INSTRUCTIONS TO FOLLOW => Using the data below, output the first line and every line after it up to and including the line containing "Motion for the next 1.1", exactly as written and with nothing added.

DATA FOR REVIEW =>
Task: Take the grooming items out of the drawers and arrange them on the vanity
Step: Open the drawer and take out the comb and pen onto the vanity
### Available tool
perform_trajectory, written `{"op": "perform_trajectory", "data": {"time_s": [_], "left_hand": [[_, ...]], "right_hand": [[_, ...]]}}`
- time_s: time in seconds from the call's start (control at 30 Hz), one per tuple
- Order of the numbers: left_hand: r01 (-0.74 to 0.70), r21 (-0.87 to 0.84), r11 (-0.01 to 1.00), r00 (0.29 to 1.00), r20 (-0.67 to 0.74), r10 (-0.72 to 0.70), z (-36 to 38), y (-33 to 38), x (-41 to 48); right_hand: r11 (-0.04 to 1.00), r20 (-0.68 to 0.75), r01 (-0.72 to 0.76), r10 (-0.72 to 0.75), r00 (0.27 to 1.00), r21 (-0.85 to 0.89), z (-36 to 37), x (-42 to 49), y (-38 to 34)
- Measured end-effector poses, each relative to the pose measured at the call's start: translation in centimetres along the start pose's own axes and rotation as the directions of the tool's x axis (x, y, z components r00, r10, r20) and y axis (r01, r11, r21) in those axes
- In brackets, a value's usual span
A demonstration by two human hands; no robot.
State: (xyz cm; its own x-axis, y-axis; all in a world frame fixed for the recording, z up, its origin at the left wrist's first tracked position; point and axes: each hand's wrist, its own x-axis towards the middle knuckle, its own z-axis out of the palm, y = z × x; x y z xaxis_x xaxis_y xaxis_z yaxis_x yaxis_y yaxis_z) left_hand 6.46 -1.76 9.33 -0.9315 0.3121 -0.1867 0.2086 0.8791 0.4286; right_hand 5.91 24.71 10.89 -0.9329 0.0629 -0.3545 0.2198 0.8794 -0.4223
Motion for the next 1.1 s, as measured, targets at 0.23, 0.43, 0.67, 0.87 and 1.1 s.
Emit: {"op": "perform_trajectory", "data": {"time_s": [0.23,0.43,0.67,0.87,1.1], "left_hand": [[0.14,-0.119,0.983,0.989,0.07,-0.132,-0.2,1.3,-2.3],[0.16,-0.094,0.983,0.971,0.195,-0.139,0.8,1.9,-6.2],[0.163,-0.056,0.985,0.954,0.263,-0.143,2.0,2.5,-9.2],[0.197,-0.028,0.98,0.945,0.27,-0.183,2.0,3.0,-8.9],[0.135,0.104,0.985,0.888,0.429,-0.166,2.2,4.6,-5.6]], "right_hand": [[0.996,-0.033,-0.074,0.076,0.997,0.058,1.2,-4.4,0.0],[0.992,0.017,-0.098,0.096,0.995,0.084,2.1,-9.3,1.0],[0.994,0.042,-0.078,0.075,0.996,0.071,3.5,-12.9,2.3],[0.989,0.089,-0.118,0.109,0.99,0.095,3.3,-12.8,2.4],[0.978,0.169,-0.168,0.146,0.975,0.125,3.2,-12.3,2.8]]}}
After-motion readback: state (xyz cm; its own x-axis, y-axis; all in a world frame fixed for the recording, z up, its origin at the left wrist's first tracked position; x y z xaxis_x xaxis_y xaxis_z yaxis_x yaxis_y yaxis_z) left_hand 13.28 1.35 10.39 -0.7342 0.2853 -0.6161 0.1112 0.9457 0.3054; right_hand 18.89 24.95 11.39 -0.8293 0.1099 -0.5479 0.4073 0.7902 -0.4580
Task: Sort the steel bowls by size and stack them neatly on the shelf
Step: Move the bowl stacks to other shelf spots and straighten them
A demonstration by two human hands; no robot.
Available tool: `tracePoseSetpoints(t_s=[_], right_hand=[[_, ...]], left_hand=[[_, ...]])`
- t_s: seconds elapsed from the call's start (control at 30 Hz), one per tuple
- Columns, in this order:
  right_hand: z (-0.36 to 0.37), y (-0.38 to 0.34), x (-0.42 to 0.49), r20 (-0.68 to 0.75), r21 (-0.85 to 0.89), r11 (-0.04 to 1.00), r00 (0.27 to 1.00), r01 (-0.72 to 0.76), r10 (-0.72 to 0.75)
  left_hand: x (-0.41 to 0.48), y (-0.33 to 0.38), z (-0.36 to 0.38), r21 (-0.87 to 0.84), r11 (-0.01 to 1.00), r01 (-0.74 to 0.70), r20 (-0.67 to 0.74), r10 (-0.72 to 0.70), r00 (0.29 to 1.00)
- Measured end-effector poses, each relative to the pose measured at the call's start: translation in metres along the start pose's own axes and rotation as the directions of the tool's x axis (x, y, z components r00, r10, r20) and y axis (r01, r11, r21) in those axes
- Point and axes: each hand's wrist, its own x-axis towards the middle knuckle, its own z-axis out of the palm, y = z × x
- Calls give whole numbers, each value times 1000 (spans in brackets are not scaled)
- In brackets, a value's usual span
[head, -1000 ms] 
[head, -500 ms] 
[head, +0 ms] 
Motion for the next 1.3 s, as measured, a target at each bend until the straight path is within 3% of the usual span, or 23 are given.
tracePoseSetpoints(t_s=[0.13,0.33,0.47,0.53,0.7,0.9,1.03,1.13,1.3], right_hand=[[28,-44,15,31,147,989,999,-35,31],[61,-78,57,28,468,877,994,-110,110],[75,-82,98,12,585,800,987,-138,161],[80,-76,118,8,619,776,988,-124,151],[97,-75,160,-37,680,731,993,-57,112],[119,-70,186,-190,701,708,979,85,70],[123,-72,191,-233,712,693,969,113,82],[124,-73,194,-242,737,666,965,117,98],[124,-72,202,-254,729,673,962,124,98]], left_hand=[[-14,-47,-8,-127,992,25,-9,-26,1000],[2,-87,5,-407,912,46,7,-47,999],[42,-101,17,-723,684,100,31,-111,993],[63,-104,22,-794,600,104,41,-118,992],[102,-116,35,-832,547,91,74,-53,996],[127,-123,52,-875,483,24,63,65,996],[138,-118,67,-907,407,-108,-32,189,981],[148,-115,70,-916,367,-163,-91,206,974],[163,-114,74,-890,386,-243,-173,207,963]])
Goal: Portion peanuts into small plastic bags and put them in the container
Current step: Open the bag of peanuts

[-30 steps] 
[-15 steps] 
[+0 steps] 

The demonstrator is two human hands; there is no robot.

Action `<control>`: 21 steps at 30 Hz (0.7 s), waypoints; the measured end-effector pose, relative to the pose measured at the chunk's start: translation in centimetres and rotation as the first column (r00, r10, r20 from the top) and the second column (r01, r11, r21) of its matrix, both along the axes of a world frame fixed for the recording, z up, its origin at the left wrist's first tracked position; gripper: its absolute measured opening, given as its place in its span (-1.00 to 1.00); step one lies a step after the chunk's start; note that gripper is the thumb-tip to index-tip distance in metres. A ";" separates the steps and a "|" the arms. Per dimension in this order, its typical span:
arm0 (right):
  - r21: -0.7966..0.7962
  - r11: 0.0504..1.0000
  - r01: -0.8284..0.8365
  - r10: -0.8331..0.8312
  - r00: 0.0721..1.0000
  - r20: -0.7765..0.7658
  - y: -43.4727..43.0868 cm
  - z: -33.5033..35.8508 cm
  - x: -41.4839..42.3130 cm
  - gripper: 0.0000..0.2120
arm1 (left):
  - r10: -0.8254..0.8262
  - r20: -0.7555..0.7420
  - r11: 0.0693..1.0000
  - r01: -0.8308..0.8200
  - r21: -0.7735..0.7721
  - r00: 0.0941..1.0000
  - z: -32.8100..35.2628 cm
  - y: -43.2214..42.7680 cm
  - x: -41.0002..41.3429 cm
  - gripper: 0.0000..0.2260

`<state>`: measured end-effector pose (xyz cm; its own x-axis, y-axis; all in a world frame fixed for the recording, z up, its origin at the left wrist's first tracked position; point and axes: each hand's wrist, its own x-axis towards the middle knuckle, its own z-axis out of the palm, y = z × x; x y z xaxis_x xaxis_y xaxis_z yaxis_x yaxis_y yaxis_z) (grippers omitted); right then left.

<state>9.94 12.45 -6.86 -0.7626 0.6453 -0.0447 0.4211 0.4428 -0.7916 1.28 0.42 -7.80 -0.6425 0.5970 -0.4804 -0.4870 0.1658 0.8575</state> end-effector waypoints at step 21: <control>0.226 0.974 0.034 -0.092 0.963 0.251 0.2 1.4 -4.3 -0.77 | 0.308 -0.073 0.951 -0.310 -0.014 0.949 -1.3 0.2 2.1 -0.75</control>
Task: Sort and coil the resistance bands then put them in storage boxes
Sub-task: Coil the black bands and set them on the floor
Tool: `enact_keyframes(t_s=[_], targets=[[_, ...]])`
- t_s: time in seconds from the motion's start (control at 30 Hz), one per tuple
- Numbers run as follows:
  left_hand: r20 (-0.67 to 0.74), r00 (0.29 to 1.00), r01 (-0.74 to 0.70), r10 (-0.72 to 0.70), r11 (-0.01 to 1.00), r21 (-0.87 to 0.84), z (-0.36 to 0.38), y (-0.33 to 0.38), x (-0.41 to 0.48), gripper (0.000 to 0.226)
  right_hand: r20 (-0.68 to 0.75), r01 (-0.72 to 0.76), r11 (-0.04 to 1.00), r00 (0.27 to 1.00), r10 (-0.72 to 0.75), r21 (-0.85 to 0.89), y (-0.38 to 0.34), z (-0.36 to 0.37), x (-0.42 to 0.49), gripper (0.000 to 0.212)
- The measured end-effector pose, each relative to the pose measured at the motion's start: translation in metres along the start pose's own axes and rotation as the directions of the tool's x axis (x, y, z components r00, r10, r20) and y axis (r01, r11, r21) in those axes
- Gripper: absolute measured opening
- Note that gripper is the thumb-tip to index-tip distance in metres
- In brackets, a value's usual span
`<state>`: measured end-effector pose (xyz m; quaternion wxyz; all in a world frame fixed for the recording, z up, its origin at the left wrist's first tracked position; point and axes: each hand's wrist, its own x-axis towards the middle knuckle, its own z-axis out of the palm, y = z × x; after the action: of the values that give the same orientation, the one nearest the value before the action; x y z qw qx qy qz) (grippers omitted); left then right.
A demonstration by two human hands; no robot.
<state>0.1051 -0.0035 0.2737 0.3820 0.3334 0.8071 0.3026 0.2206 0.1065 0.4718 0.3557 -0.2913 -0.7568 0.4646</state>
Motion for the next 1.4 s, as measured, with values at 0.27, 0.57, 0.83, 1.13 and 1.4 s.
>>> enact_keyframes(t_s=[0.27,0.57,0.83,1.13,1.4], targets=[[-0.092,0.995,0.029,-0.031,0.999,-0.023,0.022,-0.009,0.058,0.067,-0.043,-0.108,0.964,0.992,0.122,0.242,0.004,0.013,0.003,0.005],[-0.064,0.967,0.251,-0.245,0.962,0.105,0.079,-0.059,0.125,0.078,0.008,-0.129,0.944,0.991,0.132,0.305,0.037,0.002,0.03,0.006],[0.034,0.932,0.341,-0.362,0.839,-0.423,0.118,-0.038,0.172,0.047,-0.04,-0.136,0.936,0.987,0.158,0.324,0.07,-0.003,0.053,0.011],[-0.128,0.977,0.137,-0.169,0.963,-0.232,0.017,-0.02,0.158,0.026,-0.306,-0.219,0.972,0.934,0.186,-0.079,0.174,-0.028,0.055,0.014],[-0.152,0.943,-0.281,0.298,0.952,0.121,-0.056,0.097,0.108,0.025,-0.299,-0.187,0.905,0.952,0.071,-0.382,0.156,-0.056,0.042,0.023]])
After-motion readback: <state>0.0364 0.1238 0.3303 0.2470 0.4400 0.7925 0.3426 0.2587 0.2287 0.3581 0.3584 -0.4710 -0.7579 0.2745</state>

TASK SOLUTION =>
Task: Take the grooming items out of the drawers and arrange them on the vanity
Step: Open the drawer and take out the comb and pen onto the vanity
### Available tool
perform_trajectory, written `{"op": "perform_trajectory", "data": {"time_s": [_], "left_hand": [[_, ...]], "right_hand": [[_, ...]]}}`
- time_s: time in seconds from the call's start (control at 30 Hz), one per tuple
- Order of the numbers: left_hand: r01 (-0.74 to 0.70), r21 (-0.87 to 0.84), r11 (-0.01 to 1.00), r00 (0.29 to 1.00), r20 (-0.67 to 0.74), r10 (-0.72 to 0.70), z (-36 to 38), y (-33 to 38), x (-41 to 48); right_hand: r11 (-0.04 to 1.00), r20 (-0.68 to 0.75), r01 (-0.72 to 0.76), r10 (-0.72 to 0.75), r00 (0.27 to 1.00), r21 (-0.85 to 0.89), z (-36 to 37), x (-42 to 49), y (-38 to 34)
- Measured end-effector poses, each relative to the pose measured at the call's start: translation in centimetres along the start pose's own axes and rotation as the directions of the tool's x axis (x, y, z components r00, r10, r20) and y axis (r01, r11, r21) in those axes
- In brackets, a value's usual span
A demonstration by two human hands; no robot.
State: (xyz cm; its own x-axis, y-axis; all in a world frame fixed for the recording, z up, its origin at the left wrist's first tracked position; point and axes: each hand's wrist, its own x-axis towards the middle knuckle, its own z-axis out of the palm, y = z × x; x y z xaxis_x xaxis_y xaxis_z yaxis_x yaxis_y yaxis_z) left_hand 6.46 -1.76 9.33 -0.9315 0.3121 -0.1867 0.2086 0.8791 0.4286; right_hand 5.91 24.71 10.89 -0.9329 0.0629 -0.3545 0.2198 0.8794 -0.4223
Motion for the next 1.1 s, as measured, targets at 0.23, 0.43, 0.67, 0.87 and 1.1 s.

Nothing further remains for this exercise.